There were workshops on EU human rights strategy, on the situation of the Roma people, transitional justice, the problems of migration politics in Europe (what we did not learn). Masterclasses on the European court and on anti terrorism and human rights. And there was one workshop on sex work and trafficking, plus a lecture on LGBT human rights work in Europe.
That brings me to my observation: there was very little attention for sexual and reproductive rights. Nor for gender related issues. The sex work workshop was good, considerably more positive for sex workers rights than I had imagined beforehand. But it was only about women in sex work, so a limited perspective. I brought the trans perspective in (many many trans people are doing sex work for some time in their life). A perspective of gender and power was not clearly present. But I think the many attendants found it a useful or informative workshop. The lecture on LBGT human rights as human rights was a useful summing up of the recently created human rights ‘jurisprudence” and soft law, statements by high-placed functionaries. But hardly a thing more than this enumeration.
This makes me wonder: is it so difficult to bring women’s rights, LBGTIQ human rights, sexual and reproductive health issues into the mainstream human rights discourse? Why do issues about sex, gender and sexuality always stand apart? Only when mass rape is used as a weapon of mass terrorization in a war, sex and sexuality enter mainstream discourse. Is this because of judicial or political unease?
Of course there is the recent CoE convention combating and preventing Violence against Women.
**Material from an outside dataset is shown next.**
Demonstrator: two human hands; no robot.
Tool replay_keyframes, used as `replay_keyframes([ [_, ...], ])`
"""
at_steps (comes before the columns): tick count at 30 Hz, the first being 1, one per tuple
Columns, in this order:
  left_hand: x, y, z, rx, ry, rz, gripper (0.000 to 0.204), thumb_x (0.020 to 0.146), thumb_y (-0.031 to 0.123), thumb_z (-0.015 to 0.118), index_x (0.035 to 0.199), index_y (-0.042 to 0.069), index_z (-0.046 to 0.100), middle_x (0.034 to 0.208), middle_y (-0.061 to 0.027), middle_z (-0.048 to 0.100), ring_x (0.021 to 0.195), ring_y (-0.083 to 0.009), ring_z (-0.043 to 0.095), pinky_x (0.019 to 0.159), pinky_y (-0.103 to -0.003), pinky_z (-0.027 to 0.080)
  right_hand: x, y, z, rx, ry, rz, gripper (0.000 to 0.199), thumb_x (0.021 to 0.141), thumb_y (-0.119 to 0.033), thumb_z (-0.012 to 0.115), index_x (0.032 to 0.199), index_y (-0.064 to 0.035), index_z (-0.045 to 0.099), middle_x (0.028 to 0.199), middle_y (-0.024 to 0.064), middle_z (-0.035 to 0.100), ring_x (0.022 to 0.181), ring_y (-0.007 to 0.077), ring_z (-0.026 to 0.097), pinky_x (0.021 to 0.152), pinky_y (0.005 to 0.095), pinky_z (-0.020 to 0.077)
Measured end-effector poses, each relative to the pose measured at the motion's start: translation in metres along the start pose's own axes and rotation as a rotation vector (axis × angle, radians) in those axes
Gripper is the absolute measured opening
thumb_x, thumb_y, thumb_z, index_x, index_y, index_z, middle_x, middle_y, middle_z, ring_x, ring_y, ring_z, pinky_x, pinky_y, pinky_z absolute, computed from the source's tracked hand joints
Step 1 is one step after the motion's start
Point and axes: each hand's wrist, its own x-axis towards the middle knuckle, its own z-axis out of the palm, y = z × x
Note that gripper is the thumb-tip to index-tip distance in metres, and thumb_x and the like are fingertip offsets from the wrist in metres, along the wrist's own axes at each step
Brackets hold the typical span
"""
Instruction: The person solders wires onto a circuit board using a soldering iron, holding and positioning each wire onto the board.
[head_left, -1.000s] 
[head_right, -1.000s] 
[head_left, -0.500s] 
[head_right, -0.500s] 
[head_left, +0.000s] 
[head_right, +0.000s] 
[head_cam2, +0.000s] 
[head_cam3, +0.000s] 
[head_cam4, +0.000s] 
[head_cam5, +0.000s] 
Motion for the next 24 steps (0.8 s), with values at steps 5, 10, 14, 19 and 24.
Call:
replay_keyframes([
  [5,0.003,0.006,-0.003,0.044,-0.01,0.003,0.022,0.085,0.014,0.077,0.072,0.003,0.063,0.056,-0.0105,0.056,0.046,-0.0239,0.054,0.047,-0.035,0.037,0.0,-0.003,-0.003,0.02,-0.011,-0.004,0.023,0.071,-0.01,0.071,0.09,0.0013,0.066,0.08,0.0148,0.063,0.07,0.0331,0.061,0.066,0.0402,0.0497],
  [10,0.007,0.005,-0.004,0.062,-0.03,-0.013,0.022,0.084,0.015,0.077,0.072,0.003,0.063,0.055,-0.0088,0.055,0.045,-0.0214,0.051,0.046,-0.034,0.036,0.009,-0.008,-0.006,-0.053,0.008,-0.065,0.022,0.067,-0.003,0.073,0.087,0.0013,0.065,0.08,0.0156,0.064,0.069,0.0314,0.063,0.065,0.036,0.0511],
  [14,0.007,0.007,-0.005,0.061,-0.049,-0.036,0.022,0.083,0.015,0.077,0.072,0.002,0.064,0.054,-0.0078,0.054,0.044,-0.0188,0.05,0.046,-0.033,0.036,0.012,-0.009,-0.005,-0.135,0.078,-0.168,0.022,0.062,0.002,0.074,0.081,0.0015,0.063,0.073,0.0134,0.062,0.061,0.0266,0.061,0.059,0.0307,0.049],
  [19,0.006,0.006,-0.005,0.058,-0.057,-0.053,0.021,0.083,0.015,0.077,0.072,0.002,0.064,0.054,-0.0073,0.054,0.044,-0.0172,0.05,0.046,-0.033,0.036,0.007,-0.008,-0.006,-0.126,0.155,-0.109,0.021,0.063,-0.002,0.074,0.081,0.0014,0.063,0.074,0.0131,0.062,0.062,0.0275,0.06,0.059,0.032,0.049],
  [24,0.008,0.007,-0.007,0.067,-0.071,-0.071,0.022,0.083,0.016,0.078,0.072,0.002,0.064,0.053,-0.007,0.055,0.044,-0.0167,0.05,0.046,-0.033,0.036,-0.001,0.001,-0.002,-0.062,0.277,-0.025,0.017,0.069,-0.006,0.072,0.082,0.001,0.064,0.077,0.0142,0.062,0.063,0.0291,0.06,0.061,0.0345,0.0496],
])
Very young still, not much signatories yet (Turkey, being the host country, ironically the first state to ratify it). Mužinieks thinks it has a great future. Further practically it is best to use the entry way of combating and preventing hate speech and hate crime. And to get ombudsmen cooperating. They are many times very silent. The European approach is to take measures close to home, whereas the UN system is more of global and regular, regulated control instances. But still, to me that does not explain why sex, gender and sexuality issues stay outside mainstream human rights discourse, that does take racism as an issue.
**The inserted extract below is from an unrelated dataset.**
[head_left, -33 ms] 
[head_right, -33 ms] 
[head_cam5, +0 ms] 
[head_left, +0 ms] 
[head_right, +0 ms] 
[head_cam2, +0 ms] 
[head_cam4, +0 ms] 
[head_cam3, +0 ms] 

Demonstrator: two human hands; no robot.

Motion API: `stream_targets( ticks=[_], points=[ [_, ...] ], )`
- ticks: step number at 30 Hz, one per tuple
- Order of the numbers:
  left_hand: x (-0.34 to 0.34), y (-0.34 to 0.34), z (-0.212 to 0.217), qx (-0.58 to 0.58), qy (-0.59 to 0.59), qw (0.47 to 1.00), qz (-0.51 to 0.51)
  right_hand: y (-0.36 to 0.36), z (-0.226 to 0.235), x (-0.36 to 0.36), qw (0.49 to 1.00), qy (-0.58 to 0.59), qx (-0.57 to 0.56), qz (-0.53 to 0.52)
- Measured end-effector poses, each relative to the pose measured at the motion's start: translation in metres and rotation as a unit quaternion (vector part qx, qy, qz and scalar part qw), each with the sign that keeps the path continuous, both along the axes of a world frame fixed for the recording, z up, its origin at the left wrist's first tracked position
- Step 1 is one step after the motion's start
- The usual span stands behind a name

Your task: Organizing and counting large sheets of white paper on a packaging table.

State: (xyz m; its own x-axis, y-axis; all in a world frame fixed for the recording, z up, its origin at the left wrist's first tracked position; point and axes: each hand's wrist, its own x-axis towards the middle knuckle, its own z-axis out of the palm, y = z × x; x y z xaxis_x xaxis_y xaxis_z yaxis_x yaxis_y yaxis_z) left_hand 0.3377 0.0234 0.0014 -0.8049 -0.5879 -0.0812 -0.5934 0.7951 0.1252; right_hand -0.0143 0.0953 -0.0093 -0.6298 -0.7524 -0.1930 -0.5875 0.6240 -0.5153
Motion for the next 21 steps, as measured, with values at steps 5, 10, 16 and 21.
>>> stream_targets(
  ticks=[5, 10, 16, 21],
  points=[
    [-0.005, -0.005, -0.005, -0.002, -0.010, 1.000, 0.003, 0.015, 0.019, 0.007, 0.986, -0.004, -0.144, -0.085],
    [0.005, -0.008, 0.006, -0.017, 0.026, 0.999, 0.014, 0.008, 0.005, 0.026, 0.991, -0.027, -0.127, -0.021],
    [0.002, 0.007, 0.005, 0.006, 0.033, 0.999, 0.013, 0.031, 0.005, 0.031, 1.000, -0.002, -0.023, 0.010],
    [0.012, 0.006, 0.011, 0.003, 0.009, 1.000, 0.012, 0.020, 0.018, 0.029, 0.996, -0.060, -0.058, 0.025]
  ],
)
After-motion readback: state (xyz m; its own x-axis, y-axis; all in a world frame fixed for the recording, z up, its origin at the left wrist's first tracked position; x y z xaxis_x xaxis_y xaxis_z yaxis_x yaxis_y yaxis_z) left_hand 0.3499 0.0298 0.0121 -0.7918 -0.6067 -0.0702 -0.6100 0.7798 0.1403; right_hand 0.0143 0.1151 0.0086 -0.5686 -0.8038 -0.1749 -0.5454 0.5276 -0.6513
Thanks for sharing this information and also thanks for representing
on gender and human rights. Definitely disappointing news in those
areas but hopefully within not a huge amount of time these will proceed from
the back burner to the front.
It was interesting to see that the issue of Roma was so much “sexier” than LGBTI, People seem to understand that discrimination of ethnic minorities is not done anymore, while rights related to ones body and feelings are interpreted from a personal point of view and not from a rights perspective. Are the human rights academics afraid of the issue?